SUPPLIED INFORMATION Block Start

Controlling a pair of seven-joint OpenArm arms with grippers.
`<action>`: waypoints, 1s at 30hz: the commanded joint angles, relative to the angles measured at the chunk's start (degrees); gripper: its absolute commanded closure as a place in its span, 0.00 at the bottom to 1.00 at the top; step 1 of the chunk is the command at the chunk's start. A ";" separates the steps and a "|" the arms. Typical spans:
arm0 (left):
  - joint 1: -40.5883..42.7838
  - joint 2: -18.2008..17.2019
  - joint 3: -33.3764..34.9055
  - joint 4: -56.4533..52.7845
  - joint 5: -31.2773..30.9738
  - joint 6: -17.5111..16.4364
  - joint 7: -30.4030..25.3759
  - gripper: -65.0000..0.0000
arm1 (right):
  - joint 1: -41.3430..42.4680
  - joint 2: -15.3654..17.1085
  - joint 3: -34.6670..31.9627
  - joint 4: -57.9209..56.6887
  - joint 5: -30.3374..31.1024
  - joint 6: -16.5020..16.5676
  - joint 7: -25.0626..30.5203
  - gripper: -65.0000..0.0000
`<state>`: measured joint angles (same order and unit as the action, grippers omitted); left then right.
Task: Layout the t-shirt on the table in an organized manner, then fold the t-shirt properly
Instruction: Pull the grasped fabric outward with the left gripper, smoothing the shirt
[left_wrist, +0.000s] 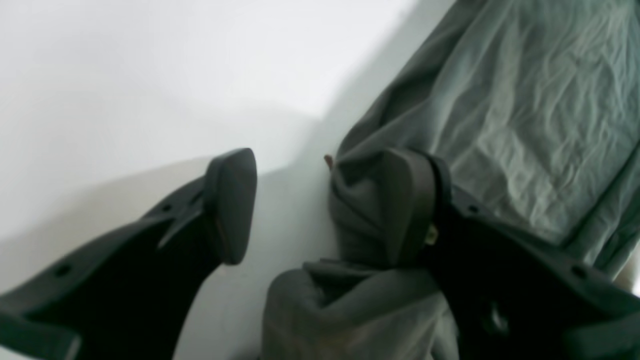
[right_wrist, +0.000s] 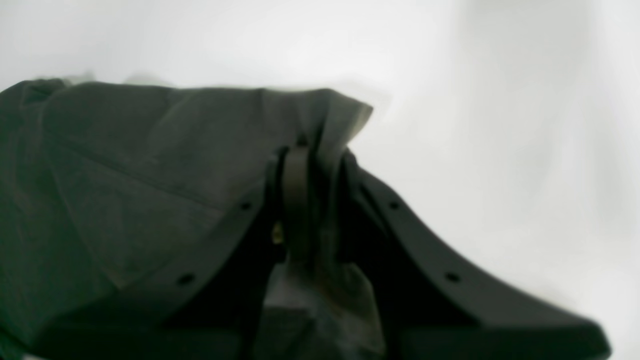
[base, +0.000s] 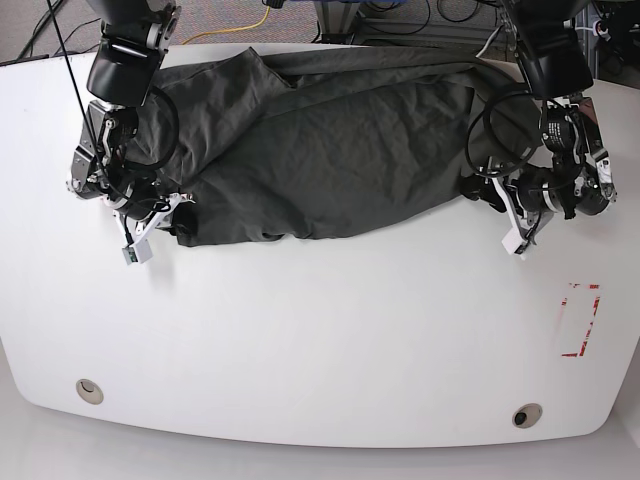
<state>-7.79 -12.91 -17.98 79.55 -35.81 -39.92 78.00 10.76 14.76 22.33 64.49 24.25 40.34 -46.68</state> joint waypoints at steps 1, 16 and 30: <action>-1.13 -0.59 -0.09 1.37 -0.89 -0.08 -0.50 0.44 | 0.27 0.31 -0.22 0.26 -2.05 -0.34 -2.51 0.87; -1.57 1.52 0.00 1.37 -0.98 -0.08 0.03 0.44 | 0.27 0.49 -0.22 0.26 -2.05 -0.34 -2.60 0.87; -1.57 3.90 0.00 1.29 -0.80 -0.08 1.61 0.44 | 0.18 0.49 -0.22 0.08 -2.05 -0.34 -2.60 0.87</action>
<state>-8.29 -8.27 -17.87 79.79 -35.86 -39.92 80.09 10.76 14.76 22.24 64.45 24.25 40.36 -46.68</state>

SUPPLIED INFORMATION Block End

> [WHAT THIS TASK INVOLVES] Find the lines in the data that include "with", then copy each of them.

> [PROBLEM SOLUTION]
Controlling a pair of seven-joint OpenArm arms with grippers.
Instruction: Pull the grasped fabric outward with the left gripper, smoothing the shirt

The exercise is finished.